[DATASET EXTRACT]
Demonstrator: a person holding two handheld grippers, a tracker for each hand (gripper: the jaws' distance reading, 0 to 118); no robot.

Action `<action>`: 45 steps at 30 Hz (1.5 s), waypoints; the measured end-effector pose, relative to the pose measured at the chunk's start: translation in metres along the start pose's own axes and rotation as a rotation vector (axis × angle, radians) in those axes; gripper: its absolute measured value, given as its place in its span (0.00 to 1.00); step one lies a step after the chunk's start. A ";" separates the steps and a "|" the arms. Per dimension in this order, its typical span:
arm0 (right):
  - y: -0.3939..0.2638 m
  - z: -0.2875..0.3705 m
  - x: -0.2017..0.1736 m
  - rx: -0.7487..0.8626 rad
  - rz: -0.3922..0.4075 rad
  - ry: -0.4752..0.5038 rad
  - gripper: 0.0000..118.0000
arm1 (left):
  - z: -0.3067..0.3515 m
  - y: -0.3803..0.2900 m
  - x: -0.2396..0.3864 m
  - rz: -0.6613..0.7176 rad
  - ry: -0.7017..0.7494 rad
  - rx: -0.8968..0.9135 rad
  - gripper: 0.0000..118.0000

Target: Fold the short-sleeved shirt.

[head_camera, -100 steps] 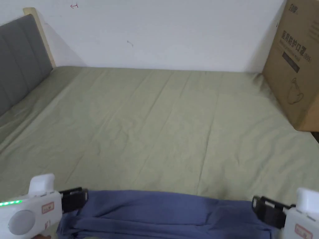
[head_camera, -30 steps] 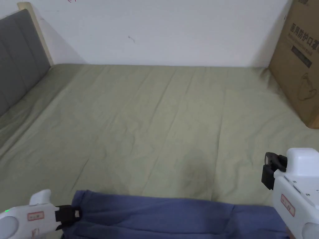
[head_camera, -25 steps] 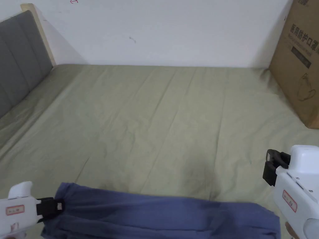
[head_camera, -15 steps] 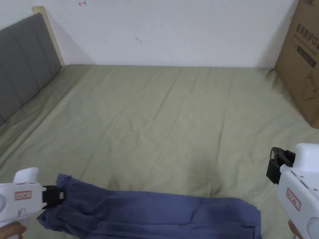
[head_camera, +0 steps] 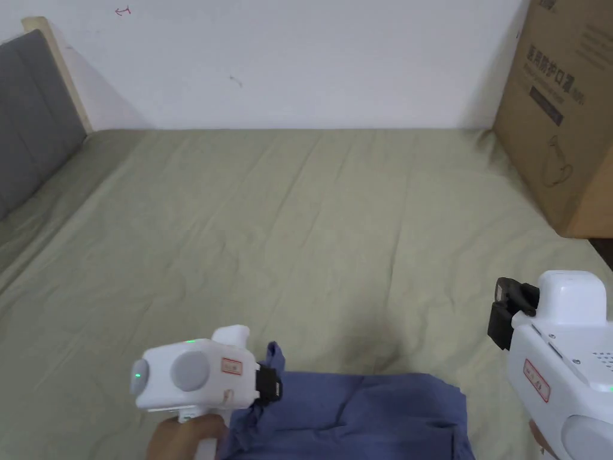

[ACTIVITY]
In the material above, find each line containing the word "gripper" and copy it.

[EXERCISE SOLUTION]
Demonstrator: a person holding two handheld grippers, a tracker for each hand (gripper: the jaws' distance reading, 0 to 118); no robot.
Action `<action>`: 45 steps at 30 Hz (1.5 s), waypoints; the measured end-effector pose, relative to the pose measured at the chunk's start: translation in metres along the start pose's own axes and rotation as a rotation vector (axis × angle, radians) in those axes; gripper: its absolute measured value, given as its place in its span (0.00 to 1.00); step one lies a step after the chunk's start. A ";" separates the steps and a "|" the arms. Per dimension in this order, its typical span:
  - gripper: 0.0000..118.0000
  - gripper: 0.0000..118.0000

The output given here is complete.